Copy down every line of the data that follows exactly. Omit the pictures.

#### SUPPLIED DATA:
[Start of Attachment]
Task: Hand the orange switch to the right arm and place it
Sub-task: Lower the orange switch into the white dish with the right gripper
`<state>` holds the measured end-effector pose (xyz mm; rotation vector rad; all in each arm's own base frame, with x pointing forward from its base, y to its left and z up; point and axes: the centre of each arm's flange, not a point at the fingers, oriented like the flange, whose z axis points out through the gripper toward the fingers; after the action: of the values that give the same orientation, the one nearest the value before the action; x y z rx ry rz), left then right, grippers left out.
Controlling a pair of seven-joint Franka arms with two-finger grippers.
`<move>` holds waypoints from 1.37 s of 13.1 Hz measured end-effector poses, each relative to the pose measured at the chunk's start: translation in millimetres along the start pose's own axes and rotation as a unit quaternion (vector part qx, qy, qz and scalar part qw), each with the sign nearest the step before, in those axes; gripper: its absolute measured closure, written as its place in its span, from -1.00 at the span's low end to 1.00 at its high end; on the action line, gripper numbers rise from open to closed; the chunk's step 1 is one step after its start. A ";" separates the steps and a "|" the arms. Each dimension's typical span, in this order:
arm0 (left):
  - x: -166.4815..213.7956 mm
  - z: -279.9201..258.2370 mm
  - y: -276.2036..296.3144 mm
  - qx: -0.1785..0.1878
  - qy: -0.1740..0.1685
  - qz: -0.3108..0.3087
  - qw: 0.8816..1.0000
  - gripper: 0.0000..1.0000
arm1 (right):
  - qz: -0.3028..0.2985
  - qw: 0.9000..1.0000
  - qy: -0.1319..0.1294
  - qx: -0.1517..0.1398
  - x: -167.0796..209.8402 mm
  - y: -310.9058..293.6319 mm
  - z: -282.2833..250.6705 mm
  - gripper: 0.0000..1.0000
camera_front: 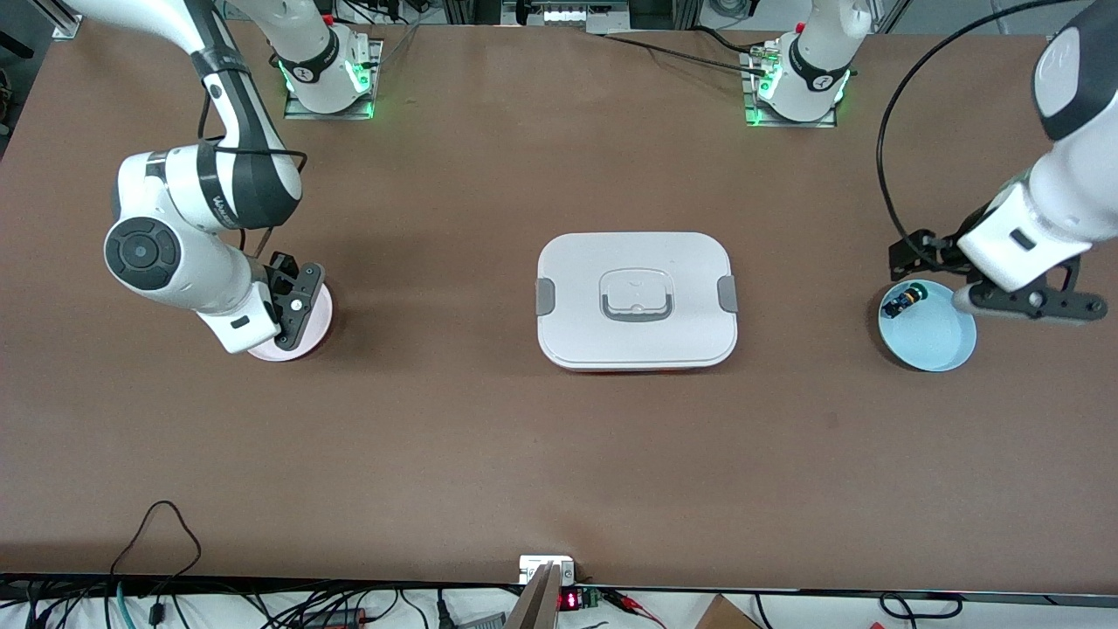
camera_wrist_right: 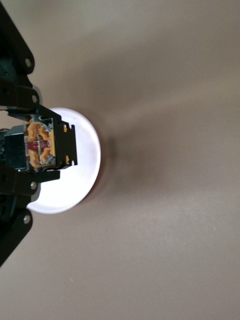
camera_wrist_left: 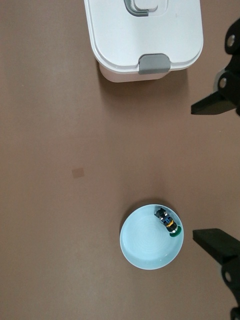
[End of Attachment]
#### SOLUTION:
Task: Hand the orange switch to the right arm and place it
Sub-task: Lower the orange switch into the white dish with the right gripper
`<state>` holds the measured end-effector pose (xyz mm; rotation vector rad; all in each arm's own base frame, with x pointing forward from its base, y to its left and z up; point and axes: the centre of each arm's flange, not a point at the fingers, oriented like the flange, whose z axis points out through the gripper toward the fingers; after the action: of the values that give the same orientation, the one nearest the value before the action; x y z rx ry rz), left then right, grippers left out.
Controlling a pair of seven-joint Franka arms with two-finger grippers.
`<move>` holds waypoints from 1.37 s of 13.1 Hz measured end-effector poses, each relative to the pose measured at the chunk's start: translation in millimetres along the start pose's own axes and rotation as a unit quaternion (vector part qx, qy, qz and scalar part qw), each with the sign nearest the step before, in those axes; gripper: its absolute measured closure, written as its place in its span, from -1.00 at the span's low end to 1.00 at its high end; on the action line, gripper numbers rise from open to closed; the chunk's step 1 is one step after its start. A ";" separates the steps and a "|" the arms. Each dimension's typical span, in this order:
arm0 (left):
  - x: -166.4815..213.7956 mm
  - z: -279.9201..258.2370 mm
  - y: -276.2036..296.3144 mm
  - qx: -0.1785..0.1878
  - qy: -0.1740..0.1685
  - qz: -0.3108..0.3087
  - qw: 0.8816..1.0000
  - gripper: 0.0000..1.0000
arm1 (right):
  - qz: -0.3028..0.2985
  - qw: 0.9000..1.0000
  - qy: -0.1319..0.1294
  - qx: -0.1517..0.1398
  - x: -167.0796..209.8402 mm
  - y: -310.9058..293.6319 mm
  - z: -282.2833..250.6705 mm
  - gripper: 0.0000..1.0000
camera_front: 
camera_wrist_right: 
camera_wrist_left: 

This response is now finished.